This repository provides an overview of pulling news articles from NewsAPI. In addition the code here will do a simple deduplication based on the title and entity relevance determination.
Deduplication is based on Min-hash & LSH While relevance detemination is based on Spacy and a simple heuristic.
To run the code, clone the repo, then install the requirements
pip install -r requirements.txt
The entry is located at:
app/main.py
The code can be executed via:
main.py --search_query Bloomberg --language en --api_key <APIKEY HERE>
You will need to provision your APIKEYS from NewsAPI yourself.

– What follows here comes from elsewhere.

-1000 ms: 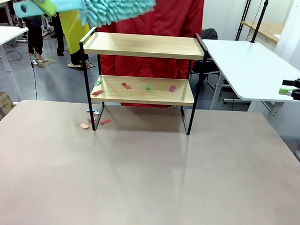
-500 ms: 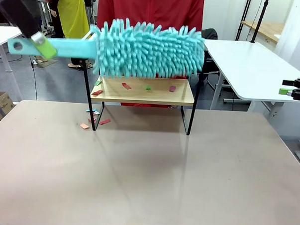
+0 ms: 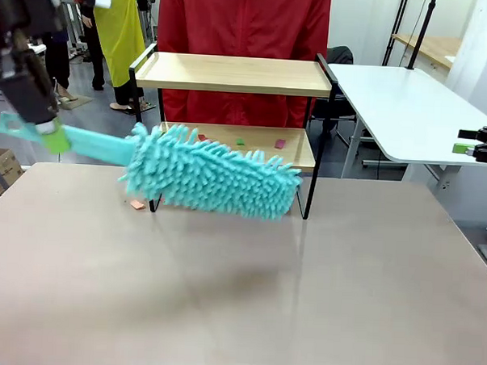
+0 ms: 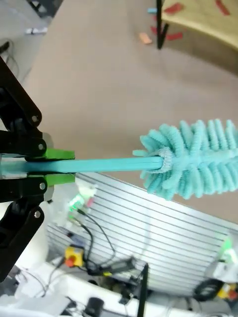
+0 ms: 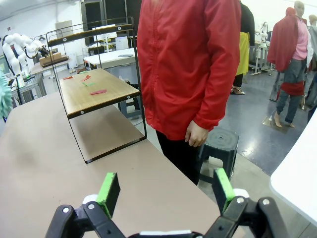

Additionally, the repository contains a Dockerfile that can deploy a service Make sure to obtain API KEYs from NewsAPI and include it in the Dockerfile on line #6
ENV API_KEY=#<REPLACE WITH YOUR OWN API KEY FROM https://newsapi.org/>
Then, to set up the docker simply run the following commands
#build docker container based on Dockerfile and tag it
docker build -t news_api ./
#run to start container based on image
docker run -d --name newsapi_ctnr -p 8002:80 -v ~/newsapi_sample/:/data news_api
Now you can test if the docker is running by using python -
# in python to test the connection
import requests
params={
"search_query":"Bloomberg",
}
resp = requests.get('http://127.0.0.1:8002/articles',params=params)
print(f'{resp.json()}')
- The sample payload looks as follows -
{
"query": "Bloomberg",
"results": 100,
"articles": [
{
"source": {
"id": "wired",
"name": "Wired"
},
"author": "Noam Cohen",
"title": "Michael Bloomberg, Geezer Tech Bro",
"description": "He may have founded his startup way back in the early 1980s, but he likes to \u201cmove fast and break things\u201d too.",
"url": "https://www.wired.com/story/michael-bloomberg-geezer-tech-bro/",
"urlToImage": "https://media.wired.com/photos/5e45e1590334170008035101/191:100/w_1280,c_limit/Ideas-Bloomberg-Tech-1200442377.jpg",
"publishedAt": "2020-02-14T13:00:00Z",
"content": "Bloombergs tech startup wasnt typical. It was always based in New York City, for one thing. The time was the early 1980s, and Bloomberg was 39, a general partner at the prominent Wall Street firm Salomon Brothers. He had been a successful trader who was then \u2026 [+3844 chars]",
"dn_id": "f9aff21e-8a2b-426f-803d-86784fd5e9f2",
"dn_duplicate_ids": [],
"dn_confidence": "1",
"dn_relevance": 1
},
where fields:
"dn_id"
- UUID of the article
"dn_duplicate_ids"
- list of UUID IDs that are duplicates of the article (based on minhash & LSH hash)
"dn_confidence"
- Entity relevance confidence, this value is always 1 due to use of a heuristic
"dn_relevance"
- Entity relevance of an article belonging to the query